Quantum Mechanical Modeling Unveil the Effect of Substitutions on the Activation Barriers of the Diels-Alder Reactions of an Antiviral Compound 7H-Benzo[a]phenalene

Abstract Density functional theory has been utilized for exploring the mechanism of Diels-Alder reaction between 7H-benzo[a]phenalene and maleic anhydride. 7H-Benzo[a]phenalene is an antiviral compound and information available about its cycloaddition reactions with possible reaction path and mechanism is scarce. In order to work on the synthesis of its further potential derivatives, the mechanism of its reaction with all aspects should be well understood. Two novel intermediates involved in this reaction have been reported. Diels-Alder reaction of maleic anhydride has found many applications in the synthesis of wide range of useful products. The major concern of this work is to evaluate the consequences of introducing electron donating and electron withdrawing substituents on the reactivity of maleic anhydride towards 7H-benzo[a]phenalene.
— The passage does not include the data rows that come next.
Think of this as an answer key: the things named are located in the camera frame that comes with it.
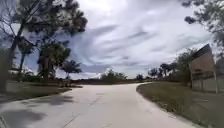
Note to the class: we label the pale concrete path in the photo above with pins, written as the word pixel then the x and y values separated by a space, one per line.
pixel 100 106

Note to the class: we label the row of distant trees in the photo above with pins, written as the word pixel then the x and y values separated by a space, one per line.
pixel 166 70

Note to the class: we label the grass verge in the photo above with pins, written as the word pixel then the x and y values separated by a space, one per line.
pixel 180 101
pixel 25 90

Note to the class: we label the brown building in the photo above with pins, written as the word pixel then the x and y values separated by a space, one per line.
pixel 204 70

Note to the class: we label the tree with dark foliage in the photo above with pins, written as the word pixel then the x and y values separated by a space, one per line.
pixel 206 16

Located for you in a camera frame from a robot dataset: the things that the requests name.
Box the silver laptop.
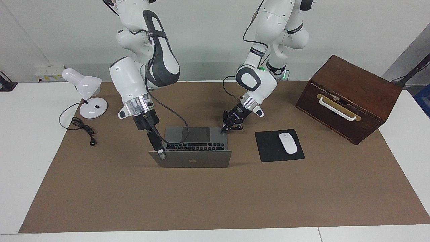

Thermodynamic parameters, activation parameters, energies of frontier orbitals, global reactivity indices and global electron density transfer (GEDT) have been determined for all the reactions. Fukui functions are computed for each reactant in order to identify the most reactive sites. All the reactions have been found to proceed via normal electron demand having polar nature. The substituents with opposite electronic properties were expected to affect the reactivity of dienophile in an inverse manner, however, the results are not according to this assumption. Rather, both kinds of substituents increased the activation barrier of the reaction. This behavior has been explained in the light of various parameters such as the stability of reacting species, gap of frontier molecular orbitals etc. Experimental studies reported previously are in agreement with these results.